■ PROBLEM REQUIREMENTS ■
Starting with the line that contains "Ground the hand-held left gripper left", reproduce each line through the end of the entries exactly as written.

(Dataset records)
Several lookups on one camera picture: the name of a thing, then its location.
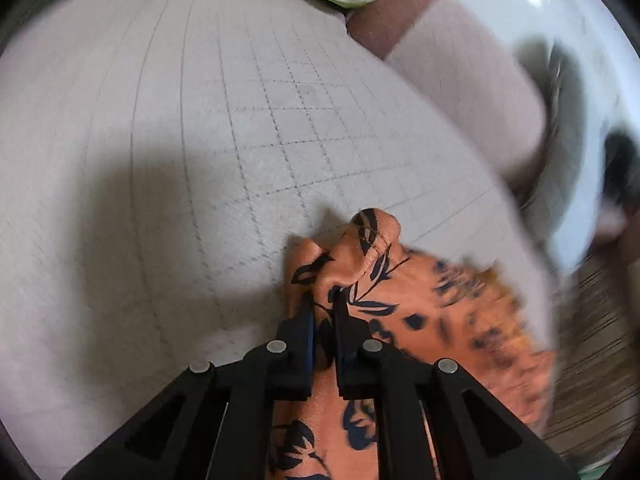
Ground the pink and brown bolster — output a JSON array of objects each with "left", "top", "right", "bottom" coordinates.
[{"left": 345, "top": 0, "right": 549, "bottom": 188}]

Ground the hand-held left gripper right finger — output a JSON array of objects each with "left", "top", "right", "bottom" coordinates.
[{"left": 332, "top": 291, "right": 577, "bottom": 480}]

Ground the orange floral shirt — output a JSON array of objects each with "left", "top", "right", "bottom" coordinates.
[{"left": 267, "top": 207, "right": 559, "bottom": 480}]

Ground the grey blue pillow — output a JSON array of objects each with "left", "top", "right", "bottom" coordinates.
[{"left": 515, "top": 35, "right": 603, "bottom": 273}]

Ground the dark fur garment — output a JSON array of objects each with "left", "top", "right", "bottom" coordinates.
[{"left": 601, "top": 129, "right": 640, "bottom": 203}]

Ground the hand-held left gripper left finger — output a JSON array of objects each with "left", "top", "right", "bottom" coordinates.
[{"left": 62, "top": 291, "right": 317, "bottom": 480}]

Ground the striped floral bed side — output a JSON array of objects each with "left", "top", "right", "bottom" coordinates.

■ YOUR RESPONSE ■
Ground the hand-held left gripper left finger — output a JSON array of objects each with "left", "top", "right", "bottom" coordinates.
[{"left": 62, "top": 291, "right": 317, "bottom": 480}]

Ground the striped floral bed side — output a JSON array of objects each with "left", "top", "right", "bottom" coordinates.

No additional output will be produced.